Zeolite MeLTL with a micro-mesoporous composite pore structure was synthesized by using nanocrystal clusters of zeolite L prepared by the crystallization nurturing method as a precursor and [3-(trimethoxysilyl)propyl] hexadecyldimethylammonium chloride (TPHAC) as the organic mesopore directing surfactant. Several techniques including X-ray diffraction (XRD), nitrogen adsorption-desorption, scanning electron microscopy (SEM), transmission electron microscopy (TEM), Al-27 magic angle spinning nuclear magnetic resonance (Al-27 MAS NMR), and Fourier transform infrared spectroscopy of pyridine adsorption (Py-FTIR) were used to characterize the samples.
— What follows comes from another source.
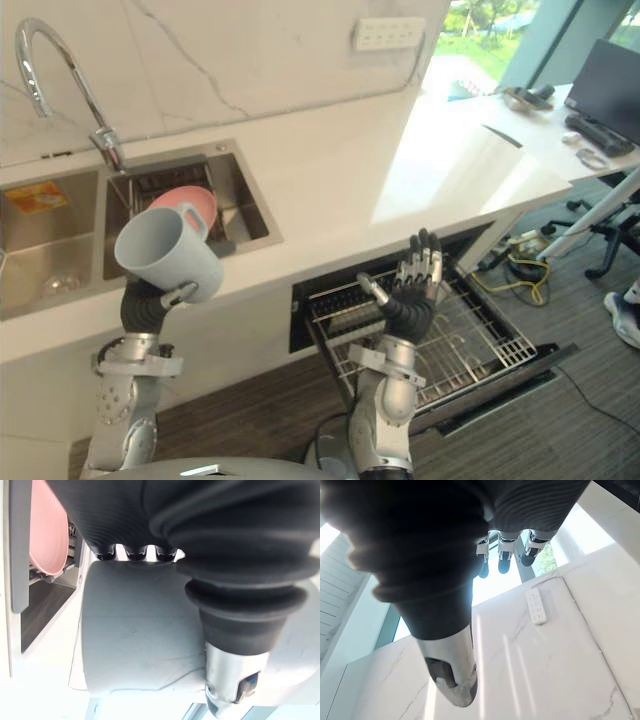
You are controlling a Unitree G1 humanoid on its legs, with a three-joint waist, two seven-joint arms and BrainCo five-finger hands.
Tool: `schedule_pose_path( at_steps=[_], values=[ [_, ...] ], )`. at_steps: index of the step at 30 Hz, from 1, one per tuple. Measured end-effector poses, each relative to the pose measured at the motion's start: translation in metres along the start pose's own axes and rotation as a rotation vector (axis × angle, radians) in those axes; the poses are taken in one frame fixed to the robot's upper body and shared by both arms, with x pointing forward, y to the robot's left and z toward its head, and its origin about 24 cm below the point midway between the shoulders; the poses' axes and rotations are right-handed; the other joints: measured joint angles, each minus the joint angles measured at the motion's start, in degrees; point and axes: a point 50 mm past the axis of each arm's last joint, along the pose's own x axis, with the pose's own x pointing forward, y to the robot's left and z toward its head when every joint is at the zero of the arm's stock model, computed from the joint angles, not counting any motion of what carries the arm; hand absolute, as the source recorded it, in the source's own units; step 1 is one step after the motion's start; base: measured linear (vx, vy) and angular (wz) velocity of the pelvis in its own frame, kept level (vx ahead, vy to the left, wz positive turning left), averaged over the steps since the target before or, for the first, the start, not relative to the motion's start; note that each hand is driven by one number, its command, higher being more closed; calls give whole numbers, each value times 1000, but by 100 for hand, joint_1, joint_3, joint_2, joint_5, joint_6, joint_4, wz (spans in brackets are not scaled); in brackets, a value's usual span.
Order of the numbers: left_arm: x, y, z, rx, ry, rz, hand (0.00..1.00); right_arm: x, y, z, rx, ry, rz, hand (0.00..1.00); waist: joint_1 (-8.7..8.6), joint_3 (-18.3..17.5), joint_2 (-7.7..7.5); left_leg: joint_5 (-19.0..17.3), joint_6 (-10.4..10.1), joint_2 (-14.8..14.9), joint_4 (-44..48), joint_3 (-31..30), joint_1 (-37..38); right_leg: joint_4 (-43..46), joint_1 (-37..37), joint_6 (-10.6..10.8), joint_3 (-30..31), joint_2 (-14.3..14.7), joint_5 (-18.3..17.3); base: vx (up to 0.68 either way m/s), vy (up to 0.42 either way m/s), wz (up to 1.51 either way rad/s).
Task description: Walk over to the sink, pick up the cup, carry it to the dishwasher, place the cup inside the dishwasher, then close the dishwasher door
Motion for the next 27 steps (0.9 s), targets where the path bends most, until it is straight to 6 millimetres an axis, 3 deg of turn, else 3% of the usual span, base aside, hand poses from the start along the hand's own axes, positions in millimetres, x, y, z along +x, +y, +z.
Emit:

Results show that zeolite MeLTL is formed by the self-assembly of zeolite L nanocrystals, and it has bimodal pore distributions with a stepwise mesoporous structure and the microporous structure of zeolite L. The BET surface area and the pore volume increased significantly and were 611 m(2).g(-1) and 0.696 cm(3).g(-1), respectively. Zeolite MeLTL was composed of zeolite L units and this was responsible for the adequate surface acid amount and acid strength. As a result, the pore diffusion ability and the catalytic performance of zeolite MeLTL are enhanced by the improvement in textural properties. For diesel hydrodesulfurization, the catalyst introduced zeolite MeLTL gave better hydrodesulfurization activity compared to the catalysts introduced zeolite L or Al-MCM-41 or used bare gamma-Al2O3 as a support. The sulfur content of diesel oil after hydrotreatment was 9.3 mu g.g(-1) and the desulfurization rate was 99.3%.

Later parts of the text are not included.